Assignment: Set down the material again. Keep every line exactly as it is.

Source data:
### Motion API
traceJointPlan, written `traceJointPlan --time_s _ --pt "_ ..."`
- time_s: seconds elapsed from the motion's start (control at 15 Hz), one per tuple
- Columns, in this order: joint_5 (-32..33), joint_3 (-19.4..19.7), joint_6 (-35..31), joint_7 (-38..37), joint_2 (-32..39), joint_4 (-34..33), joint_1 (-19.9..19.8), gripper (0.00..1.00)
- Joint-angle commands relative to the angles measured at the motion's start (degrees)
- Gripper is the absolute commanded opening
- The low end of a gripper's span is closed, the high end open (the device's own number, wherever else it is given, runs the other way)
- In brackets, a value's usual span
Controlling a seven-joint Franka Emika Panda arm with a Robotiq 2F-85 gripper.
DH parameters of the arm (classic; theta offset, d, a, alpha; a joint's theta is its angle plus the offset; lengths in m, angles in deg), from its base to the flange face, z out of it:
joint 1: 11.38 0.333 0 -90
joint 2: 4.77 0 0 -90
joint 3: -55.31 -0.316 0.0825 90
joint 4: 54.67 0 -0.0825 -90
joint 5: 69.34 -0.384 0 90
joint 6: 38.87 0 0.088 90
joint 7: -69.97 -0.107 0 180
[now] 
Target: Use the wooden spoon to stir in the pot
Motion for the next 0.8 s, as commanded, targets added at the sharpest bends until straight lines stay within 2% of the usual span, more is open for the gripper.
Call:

Response area:
### Motion API
traceJointPlan, written `traceJointPlan --time_s _ --pt "_ ..."`
- time_s: seconds elapsed from the motion's start (control at 15 Hz), one per tuple
- Columns, in this order: joint_5 (-32..33), joint_3 (-19.4..19.7), joint_6 (-35..31), joint_7 (-38..37), joint_2 (-32..39), joint_4 (-34..33), joint_1 (-19.9..19.8), gripper (0.00..1.00)
- Joint-angle commands relative to the angles measured at the motion's start (degrees)
- Gripper is the absolute commanded opening
- The low end of a gripper's span is closed, the high end open (the device's own number, wherever else it is given, runs the other way)
- In brackets, a value's usual span
Controlling a seven-joint Franka Emika Panda arm with a Robotiq 2F-85 gripper.
DH parameters of the arm (classic; theta offset, d, a, alpha; a joint's theta is its angle plus the offset; lengths in m, angles in deg), from its base to the flange face, z out of it:
joint 1: 11.38 0.333 0 -90
joint 2: 4.77 0 0 -90
joint 3: -55.31 -0.316 0.0825 90
joint 4: 54.67 0 -0.0825 -90
joint 5: 69.34 -0.384 0 90
joint 6: 38.87 0 0.088 90
joint 7: -69.97 -0.107 0 180
[now] 
Target: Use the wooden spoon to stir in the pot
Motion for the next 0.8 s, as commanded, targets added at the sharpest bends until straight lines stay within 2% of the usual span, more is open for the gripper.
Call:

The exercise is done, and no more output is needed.